352 - Ankyloglossia, "Lip tie", and Frenectomies: Prevalence and Management in the United States, 2016-2022.
Sunday, April 26, 2026
9:30am - 11:30am ET
Publication Number: 3339.352
Fatou J. conteh, Charleston Area Medical Center, charleston, WV, United States; Elizabeth A. Copenhaver, West Virginia University School of Medicine, Charleston, WV, United States; Allison Holstein, Charleston Area Medical Center Vandalia Health, Charleston, WV, United States; Sharon K. Hill, Charleston Area Medical Center, charleston, WV, United States; Stephanie Thompson, Charleston Area Medical Center, Charleston, WV, United States
resident Charleston Area Medical Center charleston, West Virginia, United States
Background: Lingual and labial frenula are variations of normal newborn physical exam findings.

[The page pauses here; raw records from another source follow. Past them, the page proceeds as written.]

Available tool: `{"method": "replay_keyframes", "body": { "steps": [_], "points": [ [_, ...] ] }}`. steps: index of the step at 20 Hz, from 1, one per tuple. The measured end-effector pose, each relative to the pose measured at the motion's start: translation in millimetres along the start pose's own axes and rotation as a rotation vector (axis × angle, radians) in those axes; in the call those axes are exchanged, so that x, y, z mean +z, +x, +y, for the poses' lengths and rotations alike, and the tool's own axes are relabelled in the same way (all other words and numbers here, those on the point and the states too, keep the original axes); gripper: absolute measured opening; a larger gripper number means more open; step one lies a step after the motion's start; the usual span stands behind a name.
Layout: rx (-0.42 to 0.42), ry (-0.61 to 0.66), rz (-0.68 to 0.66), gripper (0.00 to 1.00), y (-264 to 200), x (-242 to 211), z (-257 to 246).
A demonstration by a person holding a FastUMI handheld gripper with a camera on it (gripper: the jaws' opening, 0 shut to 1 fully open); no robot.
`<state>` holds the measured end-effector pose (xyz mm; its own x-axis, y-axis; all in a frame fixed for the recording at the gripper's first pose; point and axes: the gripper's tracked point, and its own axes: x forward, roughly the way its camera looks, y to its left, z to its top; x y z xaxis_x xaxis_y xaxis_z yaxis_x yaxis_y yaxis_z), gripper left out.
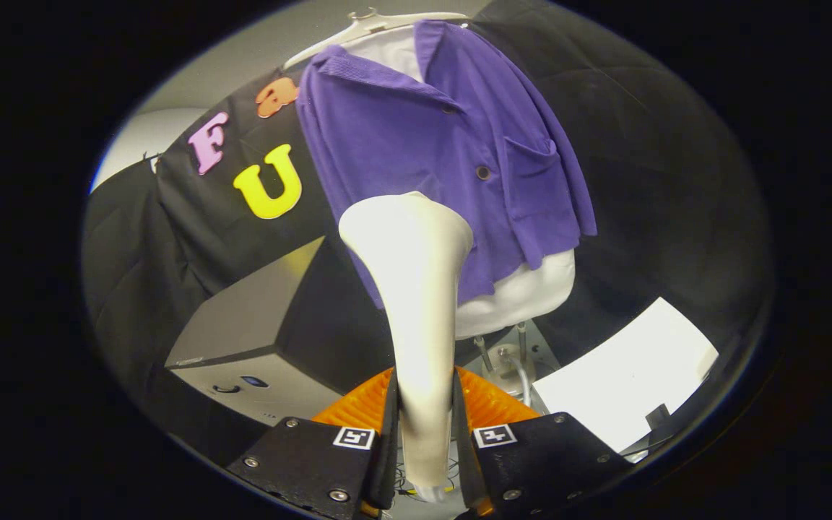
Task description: Iron the clothes twice with a garment steamer, once on the left side and once on the right side.
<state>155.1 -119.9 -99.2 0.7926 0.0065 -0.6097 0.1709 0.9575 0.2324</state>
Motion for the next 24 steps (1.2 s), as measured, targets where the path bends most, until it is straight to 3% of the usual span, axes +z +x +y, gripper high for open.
{"method": "replay_keyframes", "body": {
  "steps": [5,13,24],
  "points": [
    [0.075,-0.091,-0.099,0.35,-53,9,48],
    [0.184,-0.215,-0.114,0.36,-117,-19,114],
    [0.27,-0.289,-0.091,0.35,-140,-47,143]
  ]
}}
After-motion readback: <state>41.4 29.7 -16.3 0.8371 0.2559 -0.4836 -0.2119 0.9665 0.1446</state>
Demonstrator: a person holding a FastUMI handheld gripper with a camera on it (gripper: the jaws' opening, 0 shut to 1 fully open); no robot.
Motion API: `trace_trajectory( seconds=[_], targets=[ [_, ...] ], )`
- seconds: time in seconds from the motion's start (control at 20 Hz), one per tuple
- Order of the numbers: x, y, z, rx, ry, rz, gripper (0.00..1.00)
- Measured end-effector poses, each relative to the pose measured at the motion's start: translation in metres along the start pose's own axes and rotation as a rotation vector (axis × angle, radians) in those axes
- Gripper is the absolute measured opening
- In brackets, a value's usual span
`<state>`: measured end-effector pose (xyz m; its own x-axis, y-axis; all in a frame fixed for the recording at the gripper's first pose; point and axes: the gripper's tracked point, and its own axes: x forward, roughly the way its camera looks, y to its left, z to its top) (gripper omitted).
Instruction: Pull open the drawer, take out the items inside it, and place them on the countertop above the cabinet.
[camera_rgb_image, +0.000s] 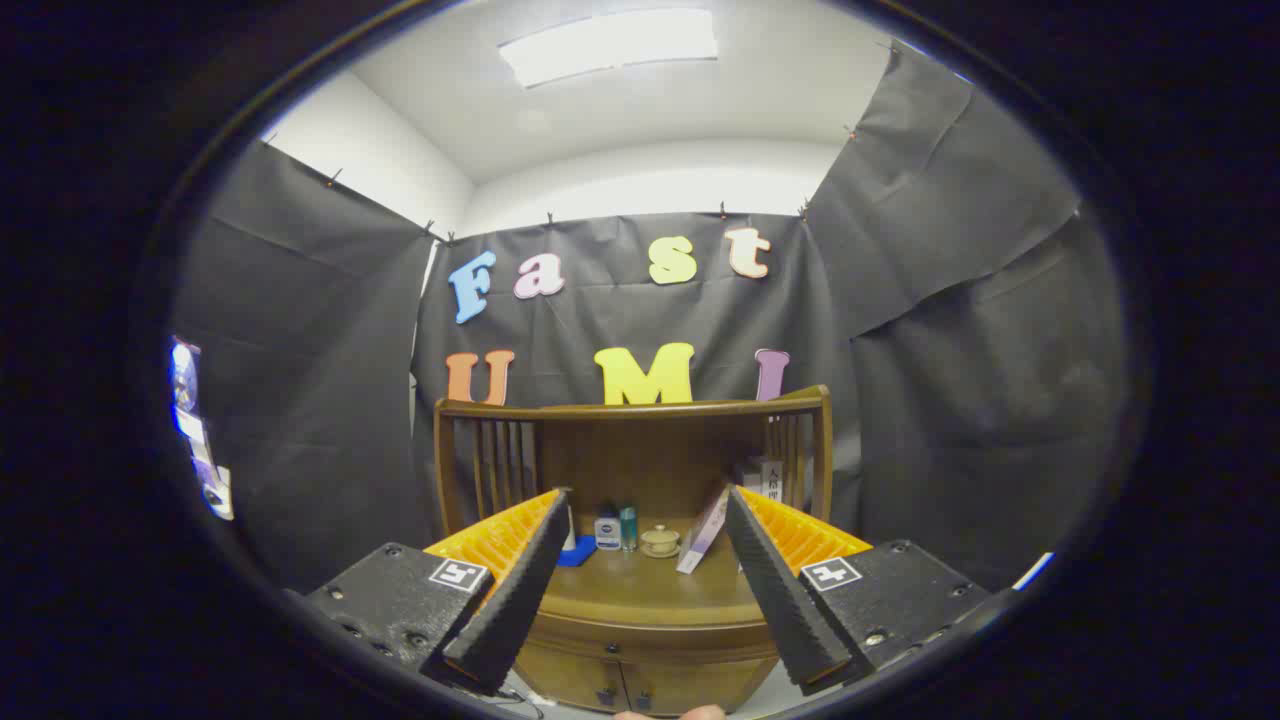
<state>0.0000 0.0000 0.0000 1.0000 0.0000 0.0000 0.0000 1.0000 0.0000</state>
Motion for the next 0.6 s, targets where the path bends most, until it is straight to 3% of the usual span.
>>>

Ankyloglossia is tightening of lingual frenulum and clinically significant if it impacts a newborn’s ability to feed. Previous national analyses demonstrated rising rates of ankyloglossia diagnosis and intervention. While tightening of labial frenulum (“lip tie”) is a controversial diagnosis, it does not impact breastfeeding mechanics. The national frequency of inpatient labial frenectomy is unknown. Objective: This study aims to determine recent national trends in ankyloglossia-related diagnoses and procedures, as well as determine predictors of frenectomy. Design/Methods: A retrospective cross-sectional study was conducted using the Healthcare Cost and Utilization Project National Inpatient Sample from 2016–2022. Infant discharges (≤1 year) with a diagnosis of ankyloglossia (Q38.1), those who underwent lingual or lip frenectomy, and those with a feeding disorder diagnosis were identified. Weighted frequencies and annual prevalences were used to quantify demographic and temporal trends. Multivariate binomial logistic regression was performed to identify independent predictors of frenectomy while controlling for potential confounders. Results: From 2016 to 2022, inpatient diagnoses of ankyloglossia increased by 41.8% (70,455 to 99,945 infants). Lingual frenectomy procedures rose by 5.6% (25,625 to 27,070 cases per year), while labial frenectomy procedures remained stable (550 to 565 cases per year). Feeding-related diagnoses in infants with ankyloglossia increased by 27.6% (9,185 to 11,720), while the total number of births decreased by 7.9% during the same period. Multivariate regression analysis showed Medicaid insurance (OR 1.11; 95% CI 1.08–1.12) and feeding diagnosis (OR 2.39; 95% CI 2.30–2.48) were associated with higher odds of frenectomy, whereas White race (OR 0.92; 95% CI 0.85–0.90) and female (OR 0.87, CI 0.85-0.90) were associated with lower odds. When comparing hospital type rural and nonteaching to teaching hospitals, the odds of having frenectomies was higher among both rural (OR 1.56, CI 1.48-1.63) and nonteaching (OR 1.06, CI 1.03-1.10) hospitals.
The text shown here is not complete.